Aller au contenu principal

Data Cleaning Guide

Introduction

Below are common data cleaning tasks that LINCS has applied to previously converted data.

First, determine which tasks apply to your data and what your team has the capacity to update. You may choose to prioritize the easiest tasks that have the biggest impact, while leaving less impactful steps to fix slowly on your published data.

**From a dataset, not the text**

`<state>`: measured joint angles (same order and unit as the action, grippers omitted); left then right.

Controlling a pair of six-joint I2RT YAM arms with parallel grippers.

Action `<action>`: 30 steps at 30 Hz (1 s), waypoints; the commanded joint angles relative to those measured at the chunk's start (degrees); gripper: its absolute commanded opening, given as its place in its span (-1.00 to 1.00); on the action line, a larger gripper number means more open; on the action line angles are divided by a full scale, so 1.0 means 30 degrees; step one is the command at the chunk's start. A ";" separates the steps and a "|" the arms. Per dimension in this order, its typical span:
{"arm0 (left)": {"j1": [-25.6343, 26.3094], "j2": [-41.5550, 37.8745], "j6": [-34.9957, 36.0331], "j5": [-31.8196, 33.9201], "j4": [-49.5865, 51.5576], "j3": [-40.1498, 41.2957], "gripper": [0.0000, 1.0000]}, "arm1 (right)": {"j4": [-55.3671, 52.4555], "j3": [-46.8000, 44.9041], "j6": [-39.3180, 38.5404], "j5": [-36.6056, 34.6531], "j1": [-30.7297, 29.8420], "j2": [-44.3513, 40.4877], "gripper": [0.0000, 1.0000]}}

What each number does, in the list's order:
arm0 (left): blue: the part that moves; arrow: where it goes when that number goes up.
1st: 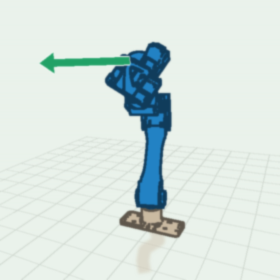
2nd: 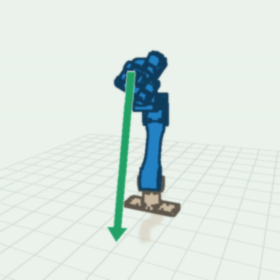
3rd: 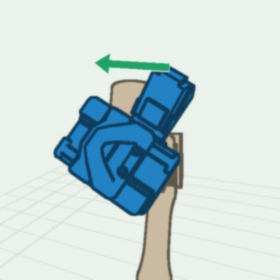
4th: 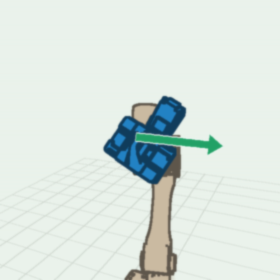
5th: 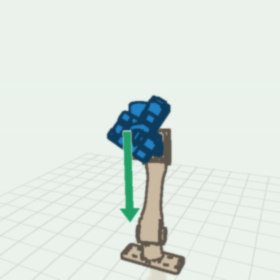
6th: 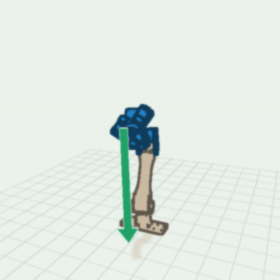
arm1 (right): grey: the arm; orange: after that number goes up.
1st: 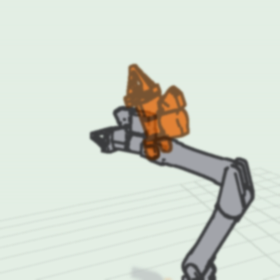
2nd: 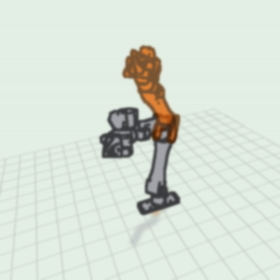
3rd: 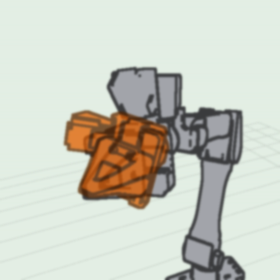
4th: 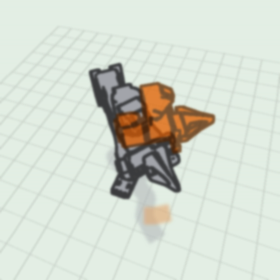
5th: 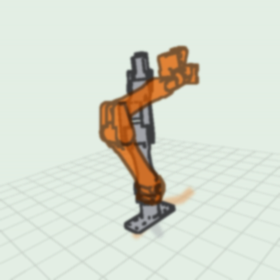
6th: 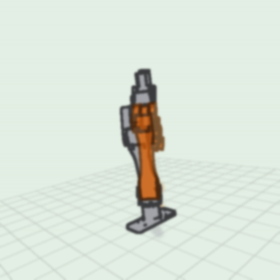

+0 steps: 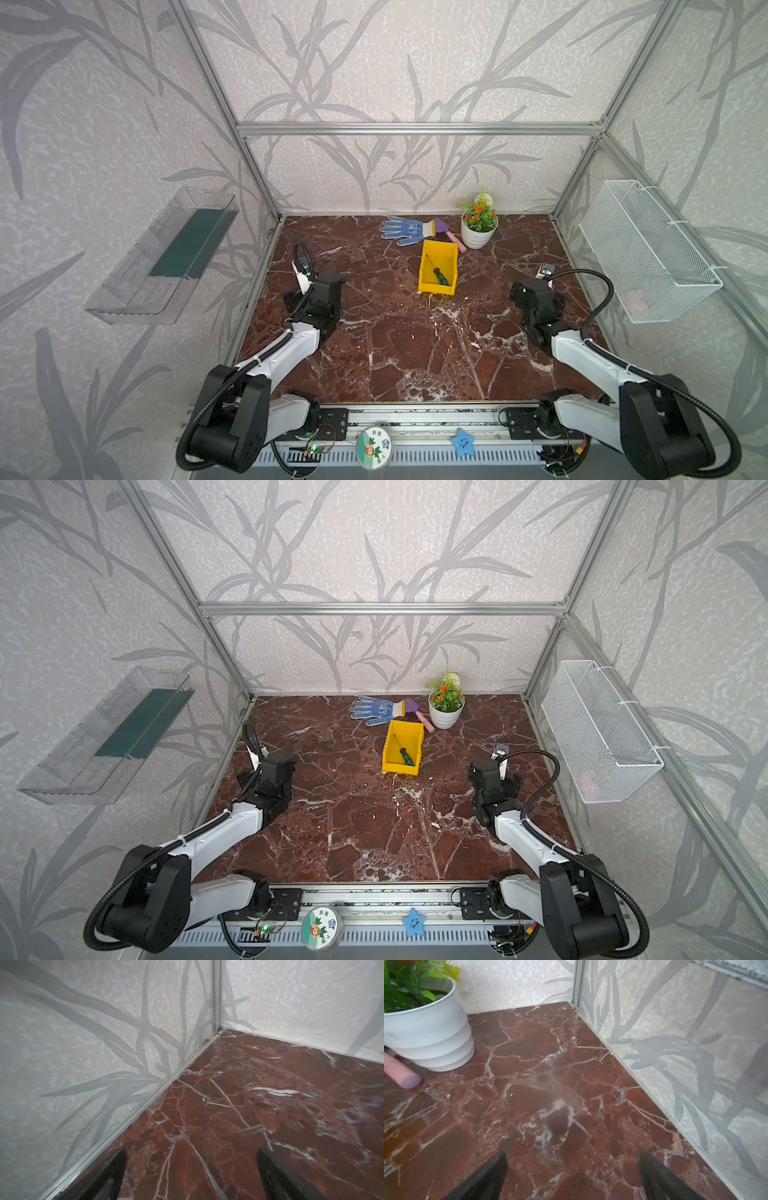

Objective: Put the screwdriver in the bin
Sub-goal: Reset both arms

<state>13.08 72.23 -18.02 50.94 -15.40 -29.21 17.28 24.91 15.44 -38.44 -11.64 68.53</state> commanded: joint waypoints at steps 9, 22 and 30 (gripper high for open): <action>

Most of these concepts are relevant to any format of data—the input for any of the four conversion workflows—but they will be applied slightly differently in each case. Maybe an entity is in a spreadsheet cell for structured data, an XML attribute for semi-structured data or TEI data, or in the middle of a sentence in natural language data. The guiding principles behind why these cleaning tasks are important remain the same.

Separate Entity Mentions

It is important to separate each mention of an entity. This task is most relevant to structured and TEI data workflows where the goal is for any element in your source data to represent one single entity. Separating each entity allows LINCS’s automated or semi-automated methods of Implement Conceptual Mapping to grab a single entity at a time.

Split Entity Lists

Imagine your starting data is a spreadsheet. The goal is for every cell in the sheet to represent one single thing—be that an entity, label, concept, ID, or type. If you have a column that contains a list of a person’s names, for example, then you should split that column into several columns so that each name is in its own cell.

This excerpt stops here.